RIO DE JANEIRO - Com a guerra no Iraque, o centro de nossas atenções foi deslocado para longe, para desertos distantes, e praticamente perdemos, ao fixar a panorâmica do nosso tempo, o close de nossa realidade mais imediata.
O mês de março foi de lascar em termos de violência, sobretudo no Rio de Janeiro, que faz anos em março e, como eu, é do signo de Peixes, que os entendidos no assunto consideram o "lixo do astral".

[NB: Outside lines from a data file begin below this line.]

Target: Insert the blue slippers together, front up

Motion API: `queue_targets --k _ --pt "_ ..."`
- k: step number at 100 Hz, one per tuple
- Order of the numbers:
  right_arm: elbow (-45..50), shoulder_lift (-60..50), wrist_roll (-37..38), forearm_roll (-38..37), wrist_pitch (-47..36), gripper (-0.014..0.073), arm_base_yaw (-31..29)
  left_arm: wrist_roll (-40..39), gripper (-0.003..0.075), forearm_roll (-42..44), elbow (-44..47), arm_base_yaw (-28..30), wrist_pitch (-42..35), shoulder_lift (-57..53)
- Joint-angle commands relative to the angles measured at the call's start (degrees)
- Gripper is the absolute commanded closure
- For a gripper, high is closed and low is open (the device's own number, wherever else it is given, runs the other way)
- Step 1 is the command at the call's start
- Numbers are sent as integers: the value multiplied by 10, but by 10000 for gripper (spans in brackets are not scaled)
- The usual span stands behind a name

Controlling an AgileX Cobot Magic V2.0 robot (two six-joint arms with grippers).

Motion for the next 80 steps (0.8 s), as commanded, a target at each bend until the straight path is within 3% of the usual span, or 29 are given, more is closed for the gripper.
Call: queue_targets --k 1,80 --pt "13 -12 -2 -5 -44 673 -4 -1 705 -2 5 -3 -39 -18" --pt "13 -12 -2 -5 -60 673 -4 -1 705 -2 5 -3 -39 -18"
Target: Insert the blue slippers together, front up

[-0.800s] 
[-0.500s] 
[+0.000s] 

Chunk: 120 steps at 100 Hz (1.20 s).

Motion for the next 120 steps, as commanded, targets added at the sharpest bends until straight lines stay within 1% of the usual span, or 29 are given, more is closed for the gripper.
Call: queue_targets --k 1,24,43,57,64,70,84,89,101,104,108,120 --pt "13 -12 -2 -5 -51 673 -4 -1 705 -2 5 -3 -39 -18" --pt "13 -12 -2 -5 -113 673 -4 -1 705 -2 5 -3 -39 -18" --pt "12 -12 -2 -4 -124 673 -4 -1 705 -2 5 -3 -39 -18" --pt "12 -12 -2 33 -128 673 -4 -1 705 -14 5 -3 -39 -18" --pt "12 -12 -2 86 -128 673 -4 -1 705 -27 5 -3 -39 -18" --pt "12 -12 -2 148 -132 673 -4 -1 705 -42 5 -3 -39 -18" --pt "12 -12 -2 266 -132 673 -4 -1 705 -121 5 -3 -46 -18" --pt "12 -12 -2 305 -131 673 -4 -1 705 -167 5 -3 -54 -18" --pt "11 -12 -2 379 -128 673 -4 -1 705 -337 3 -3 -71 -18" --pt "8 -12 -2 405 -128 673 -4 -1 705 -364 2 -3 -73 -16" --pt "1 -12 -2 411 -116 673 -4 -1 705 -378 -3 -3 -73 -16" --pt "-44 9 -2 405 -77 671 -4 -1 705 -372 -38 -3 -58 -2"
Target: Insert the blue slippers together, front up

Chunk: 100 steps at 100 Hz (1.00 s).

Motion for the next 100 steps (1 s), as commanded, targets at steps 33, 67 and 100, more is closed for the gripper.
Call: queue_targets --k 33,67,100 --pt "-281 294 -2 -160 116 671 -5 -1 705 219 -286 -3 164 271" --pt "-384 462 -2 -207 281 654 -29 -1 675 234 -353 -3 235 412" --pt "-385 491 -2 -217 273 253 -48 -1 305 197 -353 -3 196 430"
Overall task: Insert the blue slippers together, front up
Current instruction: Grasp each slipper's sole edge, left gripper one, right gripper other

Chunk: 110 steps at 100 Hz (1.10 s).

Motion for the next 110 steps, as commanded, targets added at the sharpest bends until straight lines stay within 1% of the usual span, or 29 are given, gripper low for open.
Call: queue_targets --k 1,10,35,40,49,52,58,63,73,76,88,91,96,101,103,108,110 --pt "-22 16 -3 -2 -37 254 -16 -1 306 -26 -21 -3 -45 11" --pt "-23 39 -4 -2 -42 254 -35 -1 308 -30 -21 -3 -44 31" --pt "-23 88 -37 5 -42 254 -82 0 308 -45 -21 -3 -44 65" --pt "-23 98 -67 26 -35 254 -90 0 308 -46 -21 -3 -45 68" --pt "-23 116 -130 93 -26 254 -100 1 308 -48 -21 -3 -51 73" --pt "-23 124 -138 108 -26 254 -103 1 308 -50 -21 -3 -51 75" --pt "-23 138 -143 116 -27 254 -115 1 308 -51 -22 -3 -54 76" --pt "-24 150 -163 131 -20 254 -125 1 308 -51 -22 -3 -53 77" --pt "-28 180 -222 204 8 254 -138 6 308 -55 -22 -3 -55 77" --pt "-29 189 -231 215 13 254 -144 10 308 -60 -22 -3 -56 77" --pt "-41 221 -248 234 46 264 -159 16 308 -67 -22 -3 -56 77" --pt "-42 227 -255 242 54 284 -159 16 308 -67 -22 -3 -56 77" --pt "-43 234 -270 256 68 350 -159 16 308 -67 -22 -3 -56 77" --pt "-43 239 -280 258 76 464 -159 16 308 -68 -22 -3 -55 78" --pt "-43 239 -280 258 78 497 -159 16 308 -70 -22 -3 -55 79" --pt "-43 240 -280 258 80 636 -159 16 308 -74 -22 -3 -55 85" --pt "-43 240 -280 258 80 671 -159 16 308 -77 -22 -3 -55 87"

Crimes por toda a parte e por todos os motivos, sobretudo os sem motivo. Mães assassinadas por filhos drogados, assaltos e sequestros relâmpagos, difíceis de serem combatidos, traficantes firmando protocolos de intenção e acordos com as comunidades, rios envenenados e, para coroar nossas desgraças, um molho internacional, que nos chega por via aérea, como os artistas internacionais, os corredores de Fórmula 1 e os queijos franceses.
A pneumonia, que começou atípica e agora já é asiática, representa um complicador a mais no saco de nossas desditas, algumas merecidas, outras nem tanto.
É importada, mas não passa pela nossa alfândega nem influi no balanço do nosso superávit comercial. Mas pode fazer um estrago federal.
Sou de uma geração bem posterior à gripe de 1919, que não era asiática, mas espanhola, como as heroínas do Almodóvar. Ouvia os adultos contarem, olhos arregalados e voz baixa, quanto mais baixa mais sinistra, o massacre que a gripe provocara na cidade, matando até o presidente da República e um vizinho dos meus pais que se chamava Fonseca, mas, depois de morto, virou Fonsequinha -um dos mistérios da vida que jamais consegui explicar.
Nunca foi tão fácil morrer. Balas perdidas, fogo amigo, assaltos e episódios afins, que nos dão o consolo besta de esculhambar as autoridades. E agora esta pneumonia vinda da Ásia, de onde, segundo o Campos de Carvalho, nos vem a Lua e a luz.